A government minister says Harrow Council should ‘stop moaning and get building’ after figures revealed it spends £500,000-a-year renting properties it used to own.
The comments come after accounts showed Harrow Borough Council has to pay to rent back homes it used to own for social housing tenants.
The properties were sold under the Government's Right to Buy scheme, which has led to “a financial straitjacket for Harrow residents” according to council cabinet member for housing Glen Hearnden.
In response to Cllr Hearnden's comments, housing minister Brandon Lewis says the Right to Buy is both increasing housing supply and reducing waiting lists.
He said: “Overall, the housing stock grows and more people are being housed. Critics of Right to Buy are enemies of home ownership, and fail to appreciate the wider benefits of helping people move on and up the housing ladder.
“So far, Right to Buy sales have generated £420 million in receipts to be reinvested in new affordable homes, and council house building starts are now at a 23-year high.
“More council housing was built in London last year than all thirteen years of the last Government.

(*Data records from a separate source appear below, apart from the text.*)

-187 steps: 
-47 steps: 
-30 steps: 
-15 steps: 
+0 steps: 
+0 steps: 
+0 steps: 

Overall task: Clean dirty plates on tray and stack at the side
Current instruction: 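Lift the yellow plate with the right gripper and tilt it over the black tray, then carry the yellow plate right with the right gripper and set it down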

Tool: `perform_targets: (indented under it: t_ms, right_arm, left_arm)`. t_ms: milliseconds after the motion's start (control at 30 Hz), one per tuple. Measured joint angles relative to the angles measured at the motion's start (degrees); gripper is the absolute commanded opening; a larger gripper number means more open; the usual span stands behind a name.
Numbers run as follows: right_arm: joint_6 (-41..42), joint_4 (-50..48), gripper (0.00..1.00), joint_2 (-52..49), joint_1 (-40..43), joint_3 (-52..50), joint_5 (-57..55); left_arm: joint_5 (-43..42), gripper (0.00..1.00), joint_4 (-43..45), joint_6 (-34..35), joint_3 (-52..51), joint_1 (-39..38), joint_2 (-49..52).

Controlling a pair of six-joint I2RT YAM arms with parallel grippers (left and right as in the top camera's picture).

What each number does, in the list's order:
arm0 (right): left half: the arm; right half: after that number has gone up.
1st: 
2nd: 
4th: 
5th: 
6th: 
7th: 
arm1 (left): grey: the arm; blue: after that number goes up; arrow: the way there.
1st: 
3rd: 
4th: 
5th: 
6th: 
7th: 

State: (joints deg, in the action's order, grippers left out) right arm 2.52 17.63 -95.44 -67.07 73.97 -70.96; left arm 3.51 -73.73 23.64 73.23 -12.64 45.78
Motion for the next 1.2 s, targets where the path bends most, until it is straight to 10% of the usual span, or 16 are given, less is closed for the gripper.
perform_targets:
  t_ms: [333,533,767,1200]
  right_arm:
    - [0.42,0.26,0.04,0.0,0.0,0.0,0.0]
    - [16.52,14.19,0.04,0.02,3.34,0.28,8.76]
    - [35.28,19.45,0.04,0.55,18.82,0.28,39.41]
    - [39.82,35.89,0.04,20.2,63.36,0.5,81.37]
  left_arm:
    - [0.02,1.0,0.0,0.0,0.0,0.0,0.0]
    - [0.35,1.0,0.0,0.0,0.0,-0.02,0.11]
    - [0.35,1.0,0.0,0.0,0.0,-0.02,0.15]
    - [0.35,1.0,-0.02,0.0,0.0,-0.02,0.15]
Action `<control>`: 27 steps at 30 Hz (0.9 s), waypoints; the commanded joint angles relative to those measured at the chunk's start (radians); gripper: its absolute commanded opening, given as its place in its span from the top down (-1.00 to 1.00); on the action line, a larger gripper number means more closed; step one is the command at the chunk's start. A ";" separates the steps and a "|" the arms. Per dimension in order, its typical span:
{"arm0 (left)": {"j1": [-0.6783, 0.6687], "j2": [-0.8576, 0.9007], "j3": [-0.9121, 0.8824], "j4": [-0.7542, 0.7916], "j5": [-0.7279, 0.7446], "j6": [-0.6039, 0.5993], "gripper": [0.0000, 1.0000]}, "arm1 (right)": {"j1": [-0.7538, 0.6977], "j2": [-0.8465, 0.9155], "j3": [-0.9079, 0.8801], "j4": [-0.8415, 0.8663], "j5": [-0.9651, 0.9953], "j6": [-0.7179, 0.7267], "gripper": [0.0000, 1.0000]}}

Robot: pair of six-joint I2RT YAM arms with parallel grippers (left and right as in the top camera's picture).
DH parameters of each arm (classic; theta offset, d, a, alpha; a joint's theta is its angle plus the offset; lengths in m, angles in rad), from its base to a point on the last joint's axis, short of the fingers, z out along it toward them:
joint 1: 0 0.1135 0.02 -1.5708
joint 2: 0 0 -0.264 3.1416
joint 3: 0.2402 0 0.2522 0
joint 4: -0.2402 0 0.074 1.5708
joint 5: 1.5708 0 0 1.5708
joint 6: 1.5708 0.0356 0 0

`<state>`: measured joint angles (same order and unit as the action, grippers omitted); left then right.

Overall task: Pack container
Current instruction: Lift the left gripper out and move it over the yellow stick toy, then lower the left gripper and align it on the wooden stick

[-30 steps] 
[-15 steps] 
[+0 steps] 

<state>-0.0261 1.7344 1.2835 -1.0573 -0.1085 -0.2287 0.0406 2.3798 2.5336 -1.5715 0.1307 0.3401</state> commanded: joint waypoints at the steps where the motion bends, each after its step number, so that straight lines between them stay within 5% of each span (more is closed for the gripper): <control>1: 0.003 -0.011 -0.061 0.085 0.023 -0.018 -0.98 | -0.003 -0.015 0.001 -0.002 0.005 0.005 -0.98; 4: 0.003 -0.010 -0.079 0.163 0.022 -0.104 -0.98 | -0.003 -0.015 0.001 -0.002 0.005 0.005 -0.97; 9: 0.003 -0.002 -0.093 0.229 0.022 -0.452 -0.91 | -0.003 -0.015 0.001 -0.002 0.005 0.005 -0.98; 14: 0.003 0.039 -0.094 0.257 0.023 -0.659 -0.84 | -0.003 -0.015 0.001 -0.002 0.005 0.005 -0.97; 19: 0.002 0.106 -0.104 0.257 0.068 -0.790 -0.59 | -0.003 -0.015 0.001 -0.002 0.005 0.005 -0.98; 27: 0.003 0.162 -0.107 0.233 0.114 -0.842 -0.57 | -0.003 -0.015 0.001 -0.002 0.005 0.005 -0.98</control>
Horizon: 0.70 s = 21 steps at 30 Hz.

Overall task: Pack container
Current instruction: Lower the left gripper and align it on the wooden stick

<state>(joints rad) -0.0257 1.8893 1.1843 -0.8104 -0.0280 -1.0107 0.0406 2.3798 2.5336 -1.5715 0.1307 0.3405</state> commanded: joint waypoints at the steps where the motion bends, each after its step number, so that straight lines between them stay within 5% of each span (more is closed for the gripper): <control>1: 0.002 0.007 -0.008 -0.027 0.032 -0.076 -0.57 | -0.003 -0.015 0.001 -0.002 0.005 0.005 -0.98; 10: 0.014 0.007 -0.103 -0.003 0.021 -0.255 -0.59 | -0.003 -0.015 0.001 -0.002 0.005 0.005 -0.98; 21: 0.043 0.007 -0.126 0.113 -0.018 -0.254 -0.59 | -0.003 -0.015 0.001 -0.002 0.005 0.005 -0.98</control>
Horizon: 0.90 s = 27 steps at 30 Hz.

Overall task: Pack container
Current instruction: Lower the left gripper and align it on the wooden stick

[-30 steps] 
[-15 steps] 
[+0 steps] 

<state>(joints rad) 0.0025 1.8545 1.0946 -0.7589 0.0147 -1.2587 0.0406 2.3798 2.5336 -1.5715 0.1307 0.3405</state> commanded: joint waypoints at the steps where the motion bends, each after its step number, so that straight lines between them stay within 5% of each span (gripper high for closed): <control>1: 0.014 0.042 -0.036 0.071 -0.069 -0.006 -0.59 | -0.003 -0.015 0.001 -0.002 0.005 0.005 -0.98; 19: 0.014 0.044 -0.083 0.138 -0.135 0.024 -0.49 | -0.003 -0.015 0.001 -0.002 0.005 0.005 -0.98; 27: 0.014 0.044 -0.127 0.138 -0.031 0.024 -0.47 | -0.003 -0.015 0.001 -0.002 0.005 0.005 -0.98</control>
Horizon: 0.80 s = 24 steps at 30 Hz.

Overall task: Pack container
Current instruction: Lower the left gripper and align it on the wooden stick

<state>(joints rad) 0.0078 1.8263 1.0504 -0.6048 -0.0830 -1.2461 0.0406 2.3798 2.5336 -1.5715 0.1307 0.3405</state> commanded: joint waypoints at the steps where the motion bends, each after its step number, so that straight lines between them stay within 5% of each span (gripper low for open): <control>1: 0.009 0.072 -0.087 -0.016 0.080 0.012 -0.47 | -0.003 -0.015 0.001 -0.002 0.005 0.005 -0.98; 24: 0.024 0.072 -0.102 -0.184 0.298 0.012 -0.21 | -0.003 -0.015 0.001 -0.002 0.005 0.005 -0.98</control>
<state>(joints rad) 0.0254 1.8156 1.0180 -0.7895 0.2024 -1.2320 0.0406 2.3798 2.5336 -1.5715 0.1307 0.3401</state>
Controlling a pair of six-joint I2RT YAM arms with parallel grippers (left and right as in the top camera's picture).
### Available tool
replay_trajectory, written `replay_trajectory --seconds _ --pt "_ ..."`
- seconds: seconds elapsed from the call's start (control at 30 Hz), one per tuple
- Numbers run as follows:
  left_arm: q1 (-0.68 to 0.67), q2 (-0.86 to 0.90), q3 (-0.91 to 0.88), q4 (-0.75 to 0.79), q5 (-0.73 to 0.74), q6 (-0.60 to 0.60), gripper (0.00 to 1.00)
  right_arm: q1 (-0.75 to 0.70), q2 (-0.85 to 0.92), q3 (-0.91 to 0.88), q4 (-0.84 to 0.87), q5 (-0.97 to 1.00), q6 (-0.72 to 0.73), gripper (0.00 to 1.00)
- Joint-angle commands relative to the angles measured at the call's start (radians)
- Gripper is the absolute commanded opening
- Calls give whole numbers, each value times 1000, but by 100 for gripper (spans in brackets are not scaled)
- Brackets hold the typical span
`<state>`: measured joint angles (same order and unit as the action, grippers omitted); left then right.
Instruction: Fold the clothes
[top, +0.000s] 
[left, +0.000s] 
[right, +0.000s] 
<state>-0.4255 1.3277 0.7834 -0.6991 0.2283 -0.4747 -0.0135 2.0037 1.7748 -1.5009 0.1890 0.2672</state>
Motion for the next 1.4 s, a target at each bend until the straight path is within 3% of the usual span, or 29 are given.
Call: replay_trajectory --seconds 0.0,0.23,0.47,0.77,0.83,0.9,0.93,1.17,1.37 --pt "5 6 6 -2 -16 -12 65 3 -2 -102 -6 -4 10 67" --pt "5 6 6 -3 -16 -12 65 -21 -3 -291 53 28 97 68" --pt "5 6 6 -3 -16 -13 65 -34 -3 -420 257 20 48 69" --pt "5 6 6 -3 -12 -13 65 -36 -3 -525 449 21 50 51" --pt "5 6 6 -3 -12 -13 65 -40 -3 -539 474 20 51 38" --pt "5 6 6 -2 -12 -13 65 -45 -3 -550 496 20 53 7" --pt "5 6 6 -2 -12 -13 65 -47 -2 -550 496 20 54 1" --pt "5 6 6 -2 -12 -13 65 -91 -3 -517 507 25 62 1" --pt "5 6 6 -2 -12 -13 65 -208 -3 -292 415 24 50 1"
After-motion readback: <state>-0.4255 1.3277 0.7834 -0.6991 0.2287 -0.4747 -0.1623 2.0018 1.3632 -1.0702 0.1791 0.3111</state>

“However, Harrow Council is currently sitting on £2.6 million in unspent Right to Buy receipts for new affordable homes, and it needs to stop moaning and get building.”
Last month the council announced it was moving forward with plans to build more than 500 new homes, including the redevelopment of the Grange Farm estate in South Harrow.
The authority’s housing department is now in discussions with tenants on the estate to develop a regeneration delivery plan.
Jonathan Isaby, chief executive of the TaxPayers' Alliance, said: "There's a sad irony in the fact the Council is now renting back homes it sold, at a significant cost to taxpayers.
“It's a good thing that former council tenants were able to get on the housing ladder by purchasing their home, but councils are still under enormous pressure to house those on waiting lists.
“The root cause of this problem is our illiberal planning system, which means we are not building enough homes in the places people want them, at the prices they can afford.”